Profit squeeze drives Indian restaurants to seek new delivery paths

Summary
Deep discounts demanded by platforms like Swiggy and Zomato are creating an unsustainable business model for restaurants, which are exploring partnerships with mobility firms like Rapido to deliver food and even contemplating legal action against these food aggr.NEW DELHI : Facing a squeeze on profits from steep commissions and a lack of direct access to customer data, India's restaurant industry is seeking alternatives to dominant online food delivery platforms like Swiggy and Zomato.
Deep discounts demanded by these platforms are creating an unsustainable business model for restaurants, which are exploring partnerships with mobility firms like Rapido to deliver food and even contemplating legal action against Swiggy and Zomato.

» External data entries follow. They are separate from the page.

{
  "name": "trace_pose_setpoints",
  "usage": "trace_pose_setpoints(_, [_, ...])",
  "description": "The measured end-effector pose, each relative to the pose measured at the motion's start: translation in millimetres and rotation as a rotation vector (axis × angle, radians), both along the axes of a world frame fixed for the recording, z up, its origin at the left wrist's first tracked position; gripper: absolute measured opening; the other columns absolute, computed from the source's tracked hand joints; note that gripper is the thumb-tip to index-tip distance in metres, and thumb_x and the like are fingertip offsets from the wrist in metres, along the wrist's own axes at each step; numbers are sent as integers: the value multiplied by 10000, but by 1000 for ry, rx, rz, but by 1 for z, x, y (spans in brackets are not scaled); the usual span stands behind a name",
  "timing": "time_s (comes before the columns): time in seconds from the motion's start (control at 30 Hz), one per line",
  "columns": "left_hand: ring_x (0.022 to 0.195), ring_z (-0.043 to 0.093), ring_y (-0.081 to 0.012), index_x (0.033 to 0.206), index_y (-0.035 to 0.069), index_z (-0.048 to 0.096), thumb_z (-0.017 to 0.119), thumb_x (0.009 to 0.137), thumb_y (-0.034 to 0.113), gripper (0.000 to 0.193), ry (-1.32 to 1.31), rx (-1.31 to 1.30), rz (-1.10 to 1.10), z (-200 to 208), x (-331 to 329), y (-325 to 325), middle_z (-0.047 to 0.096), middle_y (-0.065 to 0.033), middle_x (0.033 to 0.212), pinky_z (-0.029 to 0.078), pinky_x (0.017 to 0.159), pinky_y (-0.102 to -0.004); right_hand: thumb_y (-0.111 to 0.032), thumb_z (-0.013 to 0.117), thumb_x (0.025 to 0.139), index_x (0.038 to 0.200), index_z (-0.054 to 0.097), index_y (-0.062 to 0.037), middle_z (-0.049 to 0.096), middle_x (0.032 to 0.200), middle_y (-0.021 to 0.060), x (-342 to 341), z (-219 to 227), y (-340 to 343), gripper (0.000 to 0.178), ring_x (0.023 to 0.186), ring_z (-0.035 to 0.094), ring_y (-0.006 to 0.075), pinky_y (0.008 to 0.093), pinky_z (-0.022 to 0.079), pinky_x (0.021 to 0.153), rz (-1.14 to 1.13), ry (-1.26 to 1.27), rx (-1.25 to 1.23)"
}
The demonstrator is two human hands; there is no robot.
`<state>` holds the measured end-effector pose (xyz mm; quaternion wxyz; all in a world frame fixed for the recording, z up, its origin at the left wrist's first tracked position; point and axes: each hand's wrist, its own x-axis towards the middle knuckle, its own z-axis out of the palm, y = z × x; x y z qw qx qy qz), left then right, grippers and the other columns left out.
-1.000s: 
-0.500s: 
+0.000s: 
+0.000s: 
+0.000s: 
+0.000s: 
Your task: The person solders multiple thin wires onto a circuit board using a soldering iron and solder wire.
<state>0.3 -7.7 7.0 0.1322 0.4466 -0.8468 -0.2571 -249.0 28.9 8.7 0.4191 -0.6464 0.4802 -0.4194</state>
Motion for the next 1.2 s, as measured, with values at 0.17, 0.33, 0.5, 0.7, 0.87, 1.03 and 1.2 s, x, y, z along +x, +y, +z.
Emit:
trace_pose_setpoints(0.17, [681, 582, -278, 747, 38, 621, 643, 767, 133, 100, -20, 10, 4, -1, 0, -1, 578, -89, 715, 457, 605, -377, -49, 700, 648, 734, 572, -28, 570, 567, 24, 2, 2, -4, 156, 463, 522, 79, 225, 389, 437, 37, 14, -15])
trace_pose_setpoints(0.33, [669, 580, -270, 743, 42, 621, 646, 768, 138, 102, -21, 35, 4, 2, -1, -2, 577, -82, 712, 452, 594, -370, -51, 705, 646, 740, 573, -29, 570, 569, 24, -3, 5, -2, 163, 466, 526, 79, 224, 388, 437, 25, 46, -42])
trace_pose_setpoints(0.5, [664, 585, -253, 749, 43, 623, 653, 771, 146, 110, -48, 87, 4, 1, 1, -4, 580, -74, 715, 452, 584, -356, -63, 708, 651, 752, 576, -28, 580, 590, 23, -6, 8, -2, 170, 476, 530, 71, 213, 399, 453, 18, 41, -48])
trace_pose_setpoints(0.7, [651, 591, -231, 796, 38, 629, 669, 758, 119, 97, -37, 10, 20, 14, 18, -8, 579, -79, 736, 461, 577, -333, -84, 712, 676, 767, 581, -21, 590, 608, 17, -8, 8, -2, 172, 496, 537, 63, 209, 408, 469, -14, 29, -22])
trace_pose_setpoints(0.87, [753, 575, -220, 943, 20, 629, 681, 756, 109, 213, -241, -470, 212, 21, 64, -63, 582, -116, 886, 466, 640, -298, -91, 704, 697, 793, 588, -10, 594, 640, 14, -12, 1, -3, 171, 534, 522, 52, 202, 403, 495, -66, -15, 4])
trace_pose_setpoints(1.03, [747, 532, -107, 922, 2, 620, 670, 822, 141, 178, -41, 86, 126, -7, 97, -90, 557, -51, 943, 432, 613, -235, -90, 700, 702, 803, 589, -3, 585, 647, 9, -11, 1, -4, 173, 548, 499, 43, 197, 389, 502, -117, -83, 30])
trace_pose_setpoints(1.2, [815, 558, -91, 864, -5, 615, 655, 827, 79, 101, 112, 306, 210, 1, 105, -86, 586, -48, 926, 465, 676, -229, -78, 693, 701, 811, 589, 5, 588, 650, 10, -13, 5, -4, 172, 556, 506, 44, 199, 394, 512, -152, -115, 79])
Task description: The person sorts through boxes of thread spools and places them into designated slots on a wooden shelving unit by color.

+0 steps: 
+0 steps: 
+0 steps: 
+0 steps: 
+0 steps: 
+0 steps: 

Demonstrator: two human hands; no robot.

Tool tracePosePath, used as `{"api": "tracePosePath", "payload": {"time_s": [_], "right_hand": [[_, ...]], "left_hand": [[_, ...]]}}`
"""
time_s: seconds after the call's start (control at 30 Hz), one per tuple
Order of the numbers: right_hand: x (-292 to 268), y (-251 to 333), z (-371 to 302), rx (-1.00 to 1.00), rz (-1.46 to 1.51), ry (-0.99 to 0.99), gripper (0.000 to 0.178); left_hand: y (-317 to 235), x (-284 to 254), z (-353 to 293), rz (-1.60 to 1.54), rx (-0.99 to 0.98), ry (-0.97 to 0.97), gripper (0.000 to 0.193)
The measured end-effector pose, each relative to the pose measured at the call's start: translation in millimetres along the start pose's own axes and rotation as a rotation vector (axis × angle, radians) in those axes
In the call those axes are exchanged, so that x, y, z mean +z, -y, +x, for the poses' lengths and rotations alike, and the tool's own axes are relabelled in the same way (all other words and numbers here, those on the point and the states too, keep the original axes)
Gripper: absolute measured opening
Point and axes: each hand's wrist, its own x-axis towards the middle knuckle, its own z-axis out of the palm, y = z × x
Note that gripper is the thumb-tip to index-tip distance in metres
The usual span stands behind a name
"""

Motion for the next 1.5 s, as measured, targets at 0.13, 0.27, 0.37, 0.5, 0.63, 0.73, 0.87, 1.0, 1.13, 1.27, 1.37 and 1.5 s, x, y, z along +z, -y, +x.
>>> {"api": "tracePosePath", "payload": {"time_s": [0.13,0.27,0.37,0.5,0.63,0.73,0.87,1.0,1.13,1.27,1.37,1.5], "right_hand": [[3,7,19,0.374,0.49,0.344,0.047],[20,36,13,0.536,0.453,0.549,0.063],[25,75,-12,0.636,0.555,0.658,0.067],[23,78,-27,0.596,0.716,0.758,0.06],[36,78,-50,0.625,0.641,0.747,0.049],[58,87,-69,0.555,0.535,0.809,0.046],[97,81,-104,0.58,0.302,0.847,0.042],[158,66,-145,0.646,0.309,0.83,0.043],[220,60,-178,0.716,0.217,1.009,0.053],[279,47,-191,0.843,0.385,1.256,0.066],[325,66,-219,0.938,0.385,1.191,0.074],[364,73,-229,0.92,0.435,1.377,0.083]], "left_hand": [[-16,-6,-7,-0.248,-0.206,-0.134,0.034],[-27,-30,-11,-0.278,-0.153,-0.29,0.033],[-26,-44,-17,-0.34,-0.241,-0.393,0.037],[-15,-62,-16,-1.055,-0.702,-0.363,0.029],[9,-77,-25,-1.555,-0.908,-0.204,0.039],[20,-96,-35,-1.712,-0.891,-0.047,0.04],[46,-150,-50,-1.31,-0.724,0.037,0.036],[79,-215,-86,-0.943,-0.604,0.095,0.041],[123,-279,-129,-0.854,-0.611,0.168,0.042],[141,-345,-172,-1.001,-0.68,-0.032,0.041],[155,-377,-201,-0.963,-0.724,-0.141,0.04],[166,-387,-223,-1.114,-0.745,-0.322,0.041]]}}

“We want access to our consumer database. Restaurateurs realise that our marketing costs are really going through the roof in online ordering and it's a double-whammy as online ordering is also increasing as a pie of the entire orders served because ordering-in is now competing with dining-in footfalls," Sagar Daryani, president, National Restaurant Association of India (NRAI), told Mint on the sidelines of an industry event in Delhi on Wednesday.
Frustrated by an unsustainable online delivery model driven by deal-seeking Gen Z customers, the restaurant industry is warning of declining quality and potential closures unless the financial dynamics shift, and is prepared to pursue legal action against Swiggy and Zomato should the ongoing negotiations fail.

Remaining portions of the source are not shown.